Archaeological excavations have uncovered pottery more than 2,600 years old, as well as one of the largest burial sites in the Pacific. Evidence of the past is clearly visible throughout the dune system as pottery shards, stone tools, human remains and other archaeological relics continue to be uncovered by natural processes.

The sand dune ecosystem contributes to its national significance as outlined in Fiji's Biodiversity Strategy and Action Plan.
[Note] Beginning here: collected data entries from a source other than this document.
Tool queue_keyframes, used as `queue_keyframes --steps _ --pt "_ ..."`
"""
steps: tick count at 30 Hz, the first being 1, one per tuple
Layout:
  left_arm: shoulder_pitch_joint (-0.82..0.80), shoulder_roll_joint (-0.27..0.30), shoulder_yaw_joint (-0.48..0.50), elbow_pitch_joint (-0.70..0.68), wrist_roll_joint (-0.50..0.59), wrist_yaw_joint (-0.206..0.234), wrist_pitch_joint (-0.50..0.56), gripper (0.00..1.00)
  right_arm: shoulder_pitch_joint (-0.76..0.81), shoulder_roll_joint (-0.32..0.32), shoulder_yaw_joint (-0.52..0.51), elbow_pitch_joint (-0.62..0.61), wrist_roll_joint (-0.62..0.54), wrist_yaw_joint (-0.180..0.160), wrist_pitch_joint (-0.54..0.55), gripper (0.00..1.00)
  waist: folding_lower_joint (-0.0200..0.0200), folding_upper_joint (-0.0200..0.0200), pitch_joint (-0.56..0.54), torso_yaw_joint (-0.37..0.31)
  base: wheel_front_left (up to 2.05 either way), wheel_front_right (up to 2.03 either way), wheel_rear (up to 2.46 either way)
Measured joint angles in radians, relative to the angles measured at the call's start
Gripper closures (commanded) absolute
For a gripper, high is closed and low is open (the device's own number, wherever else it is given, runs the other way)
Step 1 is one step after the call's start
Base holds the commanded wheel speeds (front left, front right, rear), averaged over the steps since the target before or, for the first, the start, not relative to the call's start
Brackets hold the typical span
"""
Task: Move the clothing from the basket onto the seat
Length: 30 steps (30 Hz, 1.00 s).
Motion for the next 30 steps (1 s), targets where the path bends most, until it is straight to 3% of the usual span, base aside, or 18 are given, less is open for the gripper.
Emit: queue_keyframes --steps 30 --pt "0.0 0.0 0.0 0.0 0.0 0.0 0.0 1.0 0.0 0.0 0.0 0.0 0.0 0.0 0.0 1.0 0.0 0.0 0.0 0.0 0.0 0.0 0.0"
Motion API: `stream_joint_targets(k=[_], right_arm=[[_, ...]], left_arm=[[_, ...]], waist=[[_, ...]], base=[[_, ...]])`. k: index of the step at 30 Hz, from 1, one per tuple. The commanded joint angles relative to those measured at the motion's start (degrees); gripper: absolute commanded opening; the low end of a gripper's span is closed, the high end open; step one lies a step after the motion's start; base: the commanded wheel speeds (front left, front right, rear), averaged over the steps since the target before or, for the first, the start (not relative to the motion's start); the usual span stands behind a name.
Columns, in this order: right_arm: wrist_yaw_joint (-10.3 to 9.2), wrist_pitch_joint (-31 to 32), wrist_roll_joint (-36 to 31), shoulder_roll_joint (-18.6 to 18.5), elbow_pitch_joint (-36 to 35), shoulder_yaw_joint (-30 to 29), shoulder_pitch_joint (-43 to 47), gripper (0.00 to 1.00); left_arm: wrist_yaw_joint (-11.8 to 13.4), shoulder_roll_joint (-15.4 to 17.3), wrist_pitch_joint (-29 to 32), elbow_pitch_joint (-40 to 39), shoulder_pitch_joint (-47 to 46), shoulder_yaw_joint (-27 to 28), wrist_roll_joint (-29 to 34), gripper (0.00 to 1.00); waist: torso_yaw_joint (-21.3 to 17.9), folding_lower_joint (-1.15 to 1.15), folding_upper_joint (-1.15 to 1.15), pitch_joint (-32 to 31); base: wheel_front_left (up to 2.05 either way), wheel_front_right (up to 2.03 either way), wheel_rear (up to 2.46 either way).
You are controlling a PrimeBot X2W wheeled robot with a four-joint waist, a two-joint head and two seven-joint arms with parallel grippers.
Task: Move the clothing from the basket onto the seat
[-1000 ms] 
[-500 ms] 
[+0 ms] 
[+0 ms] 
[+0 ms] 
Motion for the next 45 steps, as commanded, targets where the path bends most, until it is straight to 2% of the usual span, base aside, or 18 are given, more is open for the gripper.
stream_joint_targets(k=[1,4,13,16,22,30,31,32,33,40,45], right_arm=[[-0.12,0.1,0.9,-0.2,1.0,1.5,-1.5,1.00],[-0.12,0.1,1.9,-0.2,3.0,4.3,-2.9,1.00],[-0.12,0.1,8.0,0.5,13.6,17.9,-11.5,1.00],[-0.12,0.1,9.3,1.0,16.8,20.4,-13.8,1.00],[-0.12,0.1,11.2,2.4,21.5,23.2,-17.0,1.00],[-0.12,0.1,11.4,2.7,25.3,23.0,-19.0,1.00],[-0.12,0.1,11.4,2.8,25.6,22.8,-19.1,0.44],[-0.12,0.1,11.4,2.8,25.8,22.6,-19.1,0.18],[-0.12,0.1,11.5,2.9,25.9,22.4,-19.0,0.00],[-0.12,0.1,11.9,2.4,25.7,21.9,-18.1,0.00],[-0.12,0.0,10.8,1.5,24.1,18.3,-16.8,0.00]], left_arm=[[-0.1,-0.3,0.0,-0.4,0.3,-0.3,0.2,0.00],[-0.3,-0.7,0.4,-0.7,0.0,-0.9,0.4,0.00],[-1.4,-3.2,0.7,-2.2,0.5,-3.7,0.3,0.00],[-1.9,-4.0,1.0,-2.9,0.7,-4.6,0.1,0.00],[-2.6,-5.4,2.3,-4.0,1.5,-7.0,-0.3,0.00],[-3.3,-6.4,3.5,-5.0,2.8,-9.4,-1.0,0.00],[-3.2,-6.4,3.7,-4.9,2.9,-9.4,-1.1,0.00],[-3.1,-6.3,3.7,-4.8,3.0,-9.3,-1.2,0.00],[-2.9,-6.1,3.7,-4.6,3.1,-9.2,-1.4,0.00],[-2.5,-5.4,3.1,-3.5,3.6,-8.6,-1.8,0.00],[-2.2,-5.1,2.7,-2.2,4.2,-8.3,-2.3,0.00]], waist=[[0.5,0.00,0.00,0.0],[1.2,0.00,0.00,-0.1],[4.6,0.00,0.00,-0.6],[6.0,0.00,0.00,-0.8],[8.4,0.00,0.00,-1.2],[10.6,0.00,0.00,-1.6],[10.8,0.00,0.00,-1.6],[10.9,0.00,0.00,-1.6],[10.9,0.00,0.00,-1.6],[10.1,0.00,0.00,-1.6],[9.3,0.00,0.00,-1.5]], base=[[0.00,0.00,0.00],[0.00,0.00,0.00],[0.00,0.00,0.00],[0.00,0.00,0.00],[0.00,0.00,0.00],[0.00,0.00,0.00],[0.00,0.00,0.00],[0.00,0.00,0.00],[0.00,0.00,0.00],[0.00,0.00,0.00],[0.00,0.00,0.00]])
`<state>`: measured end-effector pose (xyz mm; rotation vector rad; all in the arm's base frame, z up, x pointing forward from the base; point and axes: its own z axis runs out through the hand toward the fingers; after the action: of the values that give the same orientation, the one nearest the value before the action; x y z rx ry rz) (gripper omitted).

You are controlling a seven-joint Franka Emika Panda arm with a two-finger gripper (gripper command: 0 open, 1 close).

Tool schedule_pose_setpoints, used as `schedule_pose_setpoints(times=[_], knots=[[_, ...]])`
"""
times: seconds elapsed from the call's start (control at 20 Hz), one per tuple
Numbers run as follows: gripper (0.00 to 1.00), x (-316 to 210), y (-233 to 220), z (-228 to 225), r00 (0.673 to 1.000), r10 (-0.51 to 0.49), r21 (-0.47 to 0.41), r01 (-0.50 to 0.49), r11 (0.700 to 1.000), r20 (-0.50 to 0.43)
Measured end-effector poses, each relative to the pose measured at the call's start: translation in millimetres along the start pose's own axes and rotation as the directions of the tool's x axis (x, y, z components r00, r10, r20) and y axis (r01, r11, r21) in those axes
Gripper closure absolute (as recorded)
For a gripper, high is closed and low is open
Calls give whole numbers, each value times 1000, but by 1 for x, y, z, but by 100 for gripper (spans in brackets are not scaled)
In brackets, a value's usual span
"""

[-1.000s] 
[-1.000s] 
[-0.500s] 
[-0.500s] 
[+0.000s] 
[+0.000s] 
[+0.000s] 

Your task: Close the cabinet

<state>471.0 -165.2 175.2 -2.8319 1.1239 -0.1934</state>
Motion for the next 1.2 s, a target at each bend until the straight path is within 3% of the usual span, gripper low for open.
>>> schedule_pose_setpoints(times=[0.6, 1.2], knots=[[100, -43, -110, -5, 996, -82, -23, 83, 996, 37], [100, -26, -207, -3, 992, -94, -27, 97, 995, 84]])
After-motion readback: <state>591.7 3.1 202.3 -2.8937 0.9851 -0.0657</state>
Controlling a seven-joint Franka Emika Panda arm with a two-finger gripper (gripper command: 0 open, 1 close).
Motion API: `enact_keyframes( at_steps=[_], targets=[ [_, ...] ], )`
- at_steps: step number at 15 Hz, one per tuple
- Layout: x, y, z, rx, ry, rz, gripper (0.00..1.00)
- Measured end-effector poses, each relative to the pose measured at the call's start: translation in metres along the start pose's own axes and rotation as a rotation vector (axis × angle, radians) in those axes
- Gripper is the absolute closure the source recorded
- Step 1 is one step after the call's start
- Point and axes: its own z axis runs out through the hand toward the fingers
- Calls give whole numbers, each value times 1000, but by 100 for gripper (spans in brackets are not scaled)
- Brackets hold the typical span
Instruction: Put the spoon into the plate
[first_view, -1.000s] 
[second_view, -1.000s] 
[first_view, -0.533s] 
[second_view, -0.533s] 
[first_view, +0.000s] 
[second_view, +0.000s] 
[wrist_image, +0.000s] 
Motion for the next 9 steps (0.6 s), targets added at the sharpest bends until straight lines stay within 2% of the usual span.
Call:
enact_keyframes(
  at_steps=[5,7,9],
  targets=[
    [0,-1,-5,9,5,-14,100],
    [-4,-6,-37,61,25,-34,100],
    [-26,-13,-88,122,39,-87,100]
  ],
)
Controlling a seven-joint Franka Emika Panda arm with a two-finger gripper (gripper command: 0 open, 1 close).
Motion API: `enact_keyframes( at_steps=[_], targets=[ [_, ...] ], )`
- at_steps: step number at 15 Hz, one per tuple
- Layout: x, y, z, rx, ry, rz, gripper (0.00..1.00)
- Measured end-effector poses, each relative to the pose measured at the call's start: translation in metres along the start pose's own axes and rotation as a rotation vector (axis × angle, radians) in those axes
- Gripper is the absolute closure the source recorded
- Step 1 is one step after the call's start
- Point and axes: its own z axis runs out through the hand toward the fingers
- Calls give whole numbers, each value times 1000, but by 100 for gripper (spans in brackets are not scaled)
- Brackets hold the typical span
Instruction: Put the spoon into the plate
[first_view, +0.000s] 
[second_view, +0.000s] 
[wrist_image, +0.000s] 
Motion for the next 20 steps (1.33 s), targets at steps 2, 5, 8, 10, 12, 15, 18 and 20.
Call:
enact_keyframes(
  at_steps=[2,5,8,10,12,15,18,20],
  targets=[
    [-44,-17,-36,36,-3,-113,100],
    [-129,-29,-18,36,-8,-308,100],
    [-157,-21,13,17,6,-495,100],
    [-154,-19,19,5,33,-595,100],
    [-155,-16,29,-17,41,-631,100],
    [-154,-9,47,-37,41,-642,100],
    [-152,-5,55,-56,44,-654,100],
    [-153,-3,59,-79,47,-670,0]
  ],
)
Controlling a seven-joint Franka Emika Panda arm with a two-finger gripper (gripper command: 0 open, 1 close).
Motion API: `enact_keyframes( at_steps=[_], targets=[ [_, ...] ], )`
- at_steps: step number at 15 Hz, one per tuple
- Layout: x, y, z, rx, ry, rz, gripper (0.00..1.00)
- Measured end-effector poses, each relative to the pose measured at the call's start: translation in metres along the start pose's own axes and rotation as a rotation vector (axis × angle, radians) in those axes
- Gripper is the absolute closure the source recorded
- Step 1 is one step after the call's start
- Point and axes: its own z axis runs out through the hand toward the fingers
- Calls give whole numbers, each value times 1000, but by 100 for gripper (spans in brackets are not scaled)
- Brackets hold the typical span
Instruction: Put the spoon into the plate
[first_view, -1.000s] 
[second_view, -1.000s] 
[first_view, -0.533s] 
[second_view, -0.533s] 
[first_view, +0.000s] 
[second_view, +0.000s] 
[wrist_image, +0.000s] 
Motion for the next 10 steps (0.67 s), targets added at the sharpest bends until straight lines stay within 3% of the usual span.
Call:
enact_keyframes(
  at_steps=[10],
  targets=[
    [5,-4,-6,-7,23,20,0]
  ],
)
== National Park status ==
The dunes were designated Fiji's first National Park in July 1989 and consequently came under the management of the National Trust of Fiji. The dunes are now an important educational and recreational point for locals and tourists. Apart from being a key tourist destination, the dunes are an important source of archaeological artifacts and information for local and foreign universities and archaeological institutes.

== World Heritage Status ==
This site was added to the UNESCO World Heritage Tentative List on 26 October 1999 in the Cultural category.